La France a-t-elle besoin du Qatar ?

La France n’a pas un besoin existentiel du Qatar mais le poids économique de l’émirat a explosé depuis les années 2000, ce qui rend la relation franco-qatarie d’autant plus intéressante. Les Qataris sont présents chez nous en investissant régulièrement leurs capitaux dans nos entreprises. Inversement, nous sommes présents au Qatar avec une soixantaine de filiales, rassemblées autour d’énormes contrats, comme le métro de Doha.
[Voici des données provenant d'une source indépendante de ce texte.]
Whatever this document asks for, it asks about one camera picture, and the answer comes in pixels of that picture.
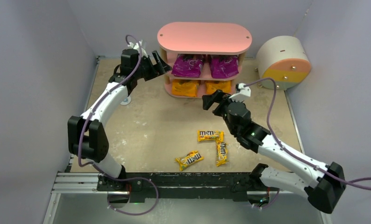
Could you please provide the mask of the yellow m&m bag vertical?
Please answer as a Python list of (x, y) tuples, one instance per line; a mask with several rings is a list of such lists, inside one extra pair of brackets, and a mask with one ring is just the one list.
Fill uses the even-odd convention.
[(227, 144), (223, 141), (216, 141), (216, 166), (219, 167), (228, 162)]

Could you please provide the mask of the purple grape candy bag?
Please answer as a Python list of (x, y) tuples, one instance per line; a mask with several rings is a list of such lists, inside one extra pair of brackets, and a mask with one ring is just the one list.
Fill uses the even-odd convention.
[(204, 62), (204, 55), (178, 54), (171, 73), (176, 77), (197, 78), (201, 75)]
[(225, 79), (239, 73), (239, 60), (237, 55), (211, 55), (209, 67), (212, 78)]

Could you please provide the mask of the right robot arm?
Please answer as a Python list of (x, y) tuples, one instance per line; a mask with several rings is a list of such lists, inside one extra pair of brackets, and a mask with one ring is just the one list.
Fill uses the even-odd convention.
[(266, 187), (283, 189), (305, 197), (317, 210), (326, 214), (334, 211), (346, 189), (344, 171), (336, 162), (326, 164), (312, 159), (277, 139), (272, 132), (251, 119), (245, 103), (236, 102), (222, 91), (202, 97), (203, 109), (214, 103), (215, 116), (222, 117), (229, 132), (245, 149), (275, 160), (288, 169), (277, 171), (266, 164), (258, 164), (253, 175)]

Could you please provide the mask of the large orange gummy candy bag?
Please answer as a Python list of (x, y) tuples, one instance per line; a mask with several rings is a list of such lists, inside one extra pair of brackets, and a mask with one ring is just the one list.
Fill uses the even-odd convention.
[(171, 92), (176, 96), (197, 97), (199, 86), (199, 80), (174, 79)]

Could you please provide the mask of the yellow m&m bag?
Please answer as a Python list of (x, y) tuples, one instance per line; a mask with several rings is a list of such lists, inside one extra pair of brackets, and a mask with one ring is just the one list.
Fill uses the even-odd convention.
[(189, 166), (204, 159), (205, 158), (199, 153), (199, 151), (191, 151), (183, 157), (175, 158), (175, 161), (179, 165), (179, 170), (183, 171), (184, 169), (187, 169)]
[(201, 141), (224, 141), (224, 132), (217, 130), (199, 130), (198, 131), (198, 142)]

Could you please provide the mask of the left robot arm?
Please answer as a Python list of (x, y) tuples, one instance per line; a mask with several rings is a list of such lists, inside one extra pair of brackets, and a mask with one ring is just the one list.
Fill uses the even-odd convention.
[(126, 177), (126, 169), (109, 154), (105, 126), (115, 109), (130, 97), (138, 80), (149, 81), (172, 70), (156, 51), (152, 55), (154, 61), (140, 50), (123, 50), (121, 63), (115, 67), (103, 93), (81, 115), (68, 119), (68, 149), (77, 156), (80, 167), (92, 165), (112, 181), (132, 180)]
C’est Total qui investit en amont et en aval de la filière pétrolière, Vinci Construction dans un projet de pont entre le Bahreïn et le Qatar, Bouygues dans l’immobilier… On estime à un ou deux milliards d’euros par an les échanges commerciaux entre nos deux pays. 80 % de l’armement militaire qatari provient de France, à l’instar des 24 avions de combat Rafale vendus en mai dernier.

Les intérêts français pour le Qatar sont-ils seulement économiques ?
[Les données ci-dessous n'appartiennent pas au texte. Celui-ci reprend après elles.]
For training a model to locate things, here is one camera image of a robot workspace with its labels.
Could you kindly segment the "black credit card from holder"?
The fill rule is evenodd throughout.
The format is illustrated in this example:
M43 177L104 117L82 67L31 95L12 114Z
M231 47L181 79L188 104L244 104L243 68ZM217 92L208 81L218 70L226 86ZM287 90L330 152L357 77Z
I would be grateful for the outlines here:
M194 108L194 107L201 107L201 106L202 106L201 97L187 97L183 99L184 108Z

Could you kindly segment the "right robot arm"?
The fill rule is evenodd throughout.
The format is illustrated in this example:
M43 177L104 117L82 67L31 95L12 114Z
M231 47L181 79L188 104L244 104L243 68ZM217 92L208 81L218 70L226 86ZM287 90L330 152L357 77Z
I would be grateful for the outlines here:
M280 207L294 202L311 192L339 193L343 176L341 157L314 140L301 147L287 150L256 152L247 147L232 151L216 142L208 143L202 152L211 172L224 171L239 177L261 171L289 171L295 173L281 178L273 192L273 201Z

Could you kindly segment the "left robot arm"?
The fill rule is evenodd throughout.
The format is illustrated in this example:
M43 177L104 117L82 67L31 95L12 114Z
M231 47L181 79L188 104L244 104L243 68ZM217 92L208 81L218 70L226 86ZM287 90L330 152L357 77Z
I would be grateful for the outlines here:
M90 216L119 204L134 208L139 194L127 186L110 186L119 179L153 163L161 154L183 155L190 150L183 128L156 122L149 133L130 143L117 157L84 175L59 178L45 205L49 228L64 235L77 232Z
Le Qatar est également un très bon médiateur ; il a pu le montrer lors de la crise au Liban en 2008. Et même si son engagement dans les révolutions arabes a brouillé son image habituelle de neutralité [le Qatar soutient les Frères musulmans], la France a travaillé à ses côtés en Syrie et en Libye. 

On lit souvent dans la presse que la France se laisse acheter par le Qatar. Comment expliquer cette défiance ?

Le pouvoir du Qatar est largement sur­estimé. La société française ne comprend pas que l’on est dans une nouvelle phase de la mondialisation : il y a des acteurs nouvellement riches, comme le Qatar, et des anciens qui ont besoin d’investis­sements, comme la France. Leurs objectifs se rejoignent. Mais le Qatar a pu mal communiquer sur ses intentions qui ne sont pas que financières. Acheter le PSG, c’est aussi s’attribuer les valeurs positives du sport ; investir en France, c’est pousser un pays important comme le nôtre à s’intéresser à la survie de l’émirat, face aux deux géants iranien et saoudien… 

La France peut-elle devenir trop dépendante du Qatar à cause du gaz ? Dans votre livre, vous précisez que l’Union européenne souhaite en importer moins de Russie et augmenter la part du gaz qatari. 

Non, nous ne serons pas davantage dépendants. Ce n’est pas notre seule source d’approvisionnement : la France importe d’Algérie par exemple. En revanche, on le sera moins de la Russie, ce qui est sain. 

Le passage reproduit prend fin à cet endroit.